Çoklu kişilik bozukluğunun birçok türü olduğuna değinen Tarhan, diğer bilişsel bozukluklarla karıştırılmaması gerektiğine dikkat çekti. Tarhan, “Çoklu kişilik bozukluğunda birey, kişiliğinde geçici olarak bir bölünme yaşıyor. Bir kişinin duygu regülasyonuyla ilgili alanlar bozulduğunda bipolar bozukluk ortaya çıkmış oluyor. Algı, benlik bozukluğu da şizofreni oluyor. Algı, bellek, bilinç ve kimlik süreçlerindeki bozulma olan durumlarda çoklu kişilik bozukluğu oluyor.” şeklinde bilişsel bozukluklar arasındaki farkları açıkladı.
Bireyin A kişiliği yaşarken bir anda ‘alter kişilik’ de denilen alternatif kişilik tarzında bir kişiliğe büründüğünü belirten Tarhan, “Birden çocuklaşıyor. Çocuk gibi davranıyor, çocuk gibi konuşuyor. Çocuksu şeyler yapıyor. Ya da farklı durumlar ortaya çıkabiliyor. Örneğin bir vakam vardı; babası emekli subay olan bir kız çocuğuydu. Kızın o alter kişiliği ortaya çıktığı zaman onbaşı, çavuş diye tanımlıyordu insanları ve emirler veriyordu.” dedi.

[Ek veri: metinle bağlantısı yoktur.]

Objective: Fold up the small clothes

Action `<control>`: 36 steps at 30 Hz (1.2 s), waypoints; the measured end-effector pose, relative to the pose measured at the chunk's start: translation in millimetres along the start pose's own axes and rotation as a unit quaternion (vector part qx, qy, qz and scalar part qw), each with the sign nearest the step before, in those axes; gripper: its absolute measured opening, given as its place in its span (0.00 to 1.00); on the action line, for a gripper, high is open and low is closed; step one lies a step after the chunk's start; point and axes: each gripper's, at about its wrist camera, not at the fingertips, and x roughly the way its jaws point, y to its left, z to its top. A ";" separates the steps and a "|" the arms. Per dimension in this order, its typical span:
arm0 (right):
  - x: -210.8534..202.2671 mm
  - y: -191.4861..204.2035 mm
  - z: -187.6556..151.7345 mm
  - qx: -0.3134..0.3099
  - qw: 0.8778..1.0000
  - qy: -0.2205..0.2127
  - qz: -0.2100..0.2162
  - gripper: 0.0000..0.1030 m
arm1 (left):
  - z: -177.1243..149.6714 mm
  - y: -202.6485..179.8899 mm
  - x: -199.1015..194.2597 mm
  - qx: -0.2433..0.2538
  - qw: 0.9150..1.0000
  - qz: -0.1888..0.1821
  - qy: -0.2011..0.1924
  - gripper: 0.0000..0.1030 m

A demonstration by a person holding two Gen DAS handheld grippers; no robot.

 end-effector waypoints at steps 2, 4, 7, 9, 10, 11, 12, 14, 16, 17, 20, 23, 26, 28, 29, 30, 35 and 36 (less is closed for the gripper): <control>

Kişilik bozukluklarında çocukluk çağı travmalarının çok önemli olduğuna dikkat çeken Tarhan, “Kişi çocukluk çağında bir travma yaşıyor. Bu çözülemeyecek, yüzleşip konuşulamayacak bir travma. Beyin o travmayı daha kabul edilebilir bir savunmayla böyle bir hastalık formuna sokuyor. Beyin bunu otomatik yapıyor. Eğer bunu yapmazsa şizofrenik dağılma olacak. Kendi kendine konuşan, hayal kuran bir beyin bölgesi oluşacak. Tamamen izole olup gerçeklerden kopacak. Çoklu kişilik bozukluğu şizofreni gibi değil. Kişi bu durumu devamlı değil, zaman zaman yaşıyor.” şeklinde konuştu.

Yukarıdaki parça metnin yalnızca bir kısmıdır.